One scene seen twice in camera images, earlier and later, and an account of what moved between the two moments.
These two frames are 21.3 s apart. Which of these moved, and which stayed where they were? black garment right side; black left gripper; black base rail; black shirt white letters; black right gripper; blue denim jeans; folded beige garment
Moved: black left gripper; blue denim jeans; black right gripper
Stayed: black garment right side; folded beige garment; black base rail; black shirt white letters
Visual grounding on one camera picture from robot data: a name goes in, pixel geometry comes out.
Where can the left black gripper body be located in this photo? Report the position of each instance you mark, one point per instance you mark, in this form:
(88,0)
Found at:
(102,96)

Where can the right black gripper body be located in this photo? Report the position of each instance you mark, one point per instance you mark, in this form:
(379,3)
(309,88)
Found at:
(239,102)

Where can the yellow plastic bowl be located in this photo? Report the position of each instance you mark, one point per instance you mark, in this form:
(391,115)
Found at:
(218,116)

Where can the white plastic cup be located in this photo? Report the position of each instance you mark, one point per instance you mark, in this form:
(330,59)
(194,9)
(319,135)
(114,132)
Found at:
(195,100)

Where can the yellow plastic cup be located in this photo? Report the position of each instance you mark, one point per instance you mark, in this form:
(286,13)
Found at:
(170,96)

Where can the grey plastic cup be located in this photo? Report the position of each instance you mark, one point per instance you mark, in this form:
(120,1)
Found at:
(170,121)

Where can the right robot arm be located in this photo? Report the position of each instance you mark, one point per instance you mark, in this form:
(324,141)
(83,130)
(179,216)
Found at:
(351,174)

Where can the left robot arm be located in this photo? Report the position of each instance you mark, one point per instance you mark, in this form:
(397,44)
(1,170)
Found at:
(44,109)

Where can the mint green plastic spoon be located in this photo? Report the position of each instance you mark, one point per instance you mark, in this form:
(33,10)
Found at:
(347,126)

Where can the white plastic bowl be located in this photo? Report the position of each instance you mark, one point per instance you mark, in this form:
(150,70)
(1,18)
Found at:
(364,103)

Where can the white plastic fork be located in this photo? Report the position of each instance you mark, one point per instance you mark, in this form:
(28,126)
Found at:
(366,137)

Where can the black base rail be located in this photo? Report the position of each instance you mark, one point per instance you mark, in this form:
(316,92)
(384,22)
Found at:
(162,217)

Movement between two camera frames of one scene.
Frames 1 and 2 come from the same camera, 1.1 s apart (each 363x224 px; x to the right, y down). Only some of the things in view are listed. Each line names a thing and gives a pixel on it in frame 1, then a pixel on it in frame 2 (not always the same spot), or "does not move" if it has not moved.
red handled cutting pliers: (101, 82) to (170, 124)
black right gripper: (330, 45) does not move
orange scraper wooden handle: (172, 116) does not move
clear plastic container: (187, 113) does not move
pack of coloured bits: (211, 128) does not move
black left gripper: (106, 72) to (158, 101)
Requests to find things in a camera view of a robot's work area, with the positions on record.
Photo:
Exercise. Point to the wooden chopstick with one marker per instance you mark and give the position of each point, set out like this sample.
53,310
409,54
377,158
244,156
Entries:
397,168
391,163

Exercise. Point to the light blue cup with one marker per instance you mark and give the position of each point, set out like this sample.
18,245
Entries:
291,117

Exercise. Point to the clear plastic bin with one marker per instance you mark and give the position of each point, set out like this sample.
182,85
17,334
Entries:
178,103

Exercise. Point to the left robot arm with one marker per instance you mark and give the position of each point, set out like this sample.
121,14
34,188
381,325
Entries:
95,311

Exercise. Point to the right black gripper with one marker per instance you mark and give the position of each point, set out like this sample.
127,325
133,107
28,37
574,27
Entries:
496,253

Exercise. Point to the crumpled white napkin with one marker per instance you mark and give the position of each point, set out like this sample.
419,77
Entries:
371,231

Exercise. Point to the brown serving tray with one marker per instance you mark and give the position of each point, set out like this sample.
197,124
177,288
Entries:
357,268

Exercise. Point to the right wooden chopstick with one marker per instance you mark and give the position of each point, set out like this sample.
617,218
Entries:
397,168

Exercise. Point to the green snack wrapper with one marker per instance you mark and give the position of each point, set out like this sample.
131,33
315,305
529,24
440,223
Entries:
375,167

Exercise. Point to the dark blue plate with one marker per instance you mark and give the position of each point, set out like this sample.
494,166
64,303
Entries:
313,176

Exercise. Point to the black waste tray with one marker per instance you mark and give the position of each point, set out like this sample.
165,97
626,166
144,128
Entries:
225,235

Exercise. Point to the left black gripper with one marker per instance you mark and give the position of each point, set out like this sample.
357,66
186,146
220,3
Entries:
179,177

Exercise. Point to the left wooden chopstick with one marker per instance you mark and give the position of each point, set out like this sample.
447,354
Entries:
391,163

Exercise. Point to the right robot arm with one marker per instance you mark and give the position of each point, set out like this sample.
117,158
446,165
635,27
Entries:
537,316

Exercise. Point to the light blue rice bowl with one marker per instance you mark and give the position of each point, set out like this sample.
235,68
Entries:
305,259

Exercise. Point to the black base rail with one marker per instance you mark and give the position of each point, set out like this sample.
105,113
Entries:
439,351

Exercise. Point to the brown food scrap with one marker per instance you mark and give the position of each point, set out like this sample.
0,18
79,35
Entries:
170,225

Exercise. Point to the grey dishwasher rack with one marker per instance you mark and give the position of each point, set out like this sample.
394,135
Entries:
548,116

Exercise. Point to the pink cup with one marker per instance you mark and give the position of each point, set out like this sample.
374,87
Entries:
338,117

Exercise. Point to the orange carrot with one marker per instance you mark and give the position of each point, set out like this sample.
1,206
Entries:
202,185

* * *

__Your assignment__: Transcribe the material exactly as it reads.

__Output of the exercise__:
One scene seen twice in camera images, earlier and later, and an account of what moved between the two moments.
These two frames are 21.3 s apart. Which of these moved, and which stayed where they were? black garment right side; black left gripper; black base rail; black shirt white letters; black right gripper; blue denim jeans; folded beige garment
Moved: black left gripper; blue denim jeans; black right gripper
Stayed: black garment right side; folded beige garment; black base rail; black shirt white letters
Visual grounding on one camera picture from robot data: a name goes in, pixel geometry comes out.
Where can the left black gripper body be located in this photo? Report the position of each instance you mark, one point per instance you mark, in this form:
(88,0)
Found at:
(102,96)

Where can the right black gripper body be located in this photo? Report the position of each instance you mark, one point per instance you mark, in this form:
(379,3)
(309,88)
Found at:
(239,102)

Where can the yellow plastic bowl be located in this photo? Report the position of each instance you mark, one point per instance you mark, in this form:
(391,115)
Found at:
(218,116)

Where can the white plastic cup be located in this photo? Report the position of each instance you mark, one point per instance you mark, in this form:
(330,59)
(194,9)
(319,135)
(114,132)
Found at:
(195,100)

Where can the yellow plastic cup be located in this photo? Report the position of each instance you mark, one point per instance you mark, in this form:
(286,13)
Found at:
(170,96)

Where can the grey plastic cup be located in this photo? Report the position of each instance you mark, one point per instance you mark, in this form:
(120,1)
Found at:
(170,121)

Where can the right robot arm be located in this photo? Report the position of each instance you mark, one point per instance you mark, in this form:
(324,141)
(83,130)
(179,216)
Found at:
(351,174)

Where can the left robot arm be located in this photo? Report the position of each instance you mark, one point per instance you mark, in this form:
(397,44)
(1,170)
Found at:
(44,109)

Where can the mint green plastic spoon be located in this photo? Report the position of each instance you mark, one point per instance you mark, in this form:
(33,10)
Found at:
(347,126)

Where can the white plastic bowl be located in this photo? Report the position of each instance you mark, one point per instance you mark, in this form:
(150,70)
(1,18)
Found at:
(364,103)

Where can the white plastic fork be located in this photo? Report the position of each instance you mark, one point per instance you mark, in this form:
(28,126)
Found at:
(366,137)

Where can the black base rail be located in this photo? Report the position of each instance you mark, one point per instance you mark, in this form:
(316,92)
(384,22)
Found at:
(162,217)

Movement between two camera frames of one scene.
Frames 1 and 2 come from the same camera, 1.1 s apart (each 363x224 px; x to the right, y down). Only some of the things in view are listed. Each line names a thing and gives a pixel on it in frame 1, then a pixel on it in frame 2 (not always the same spot), or "does not move" if it has not moved.
red handled cutting pliers: (101, 82) to (170, 124)
black right gripper: (330, 45) does not move
orange scraper wooden handle: (172, 116) does not move
clear plastic container: (187, 113) does not move
pack of coloured bits: (211, 128) does not move
black left gripper: (106, 72) to (158, 101)
Requests to find things in a camera view of a robot's work area, with the positions on record.
Photo:
Exercise. Point to the wooden chopstick with one marker per instance you mark and give the position of each point, set out like this sample.
53,310
409,54
377,158
244,156
Entries:
397,168
391,163

Exercise. Point to the light blue cup with one marker per instance you mark and give the position of each point, set out like this sample.
18,245
Entries:
291,117

Exercise. Point to the clear plastic bin with one marker per instance you mark and give the position of each point, set out like this sample.
182,85
17,334
Entries:
178,103

Exercise. Point to the left robot arm with one marker per instance you mark and give the position of each point, set out like this sample.
121,14
34,188
381,325
Entries:
95,311

Exercise. Point to the right black gripper with one marker per instance you mark and give the position of each point, set out like this sample.
127,325
133,107
28,37
574,27
Entries:
496,253

Exercise. Point to the crumpled white napkin with one marker per instance you mark and give the position of each point, set out like this sample.
419,77
Entries:
371,231

Exercise. Point to the brown serving tray with one marker per instance you mark and give the position of each point, set out like this sample.
197,124
177,288
Entries:
357,268

Exercise. Point to the right wooden chopstick with one marker per instance you mark and give the position of each point, set out like this sample.
617,218
Entries:
397,168

Exercise. Point to the green snack wrapper with one marker per instance you mark and give the position of each point, set out like this sample.
131,33
315,305
529,24
440,223
Entries:
375,167

Exercise. Point to the dark blue plate with one marker per instance you mark and give the position of each point, set out like this sample.
494,166
64,303
Entries:
313,176

Exercise. Point to the black waste tray with one marker per instance you mark and give the position of each point, set out like this sample.
165,97
626,166
144,128
Entries:
225,235

Exercise. Point to the left black gripper with one marker per instance you mark and give the position of each point, set out like this sample.
357,66
186,146
220,3
Entries:
179,177

Exercise. Point to the left wooden chopstick with one marker per instance you mark and give the position of each point, set out like this sample.
447,354
Entries:
391,163

Exercise. Point to the right robot arm with one marker per instance you mark and give the position of each point, set out like this sample.
117,158
446,165
635,27
Entries:
537,316

Exercise. Point to the light blue rice bowl with one marker per instance you mark and give the position of each point, set out like this sample.
235,68
Entries:
305,259

Exercise. Point to the black base rail with one marker per instance you mark and give the position of each point, set out like this sample.
105,113
Entries:
439,351

Exercise. Point to the brown food scrap with one marker per instance you mark and give the position of each point, set out like this sample.
0,18
79,35
Entries:
170,225

Exercise. Point to the grey dishwasher rack with one marker per instance you mark and give the position of each point, set out like this sample.
394,135
Entries:
548,116

Exercise. Point to the pink cup with one marker per instance you mark and give the position of each point, set out like this sample.
374,87
Entries:
338,117

Exercise. Point to the orange carrot with one marker per instance you mark and give the position of each point, set out like this sample.
1,206
Entries:
202,185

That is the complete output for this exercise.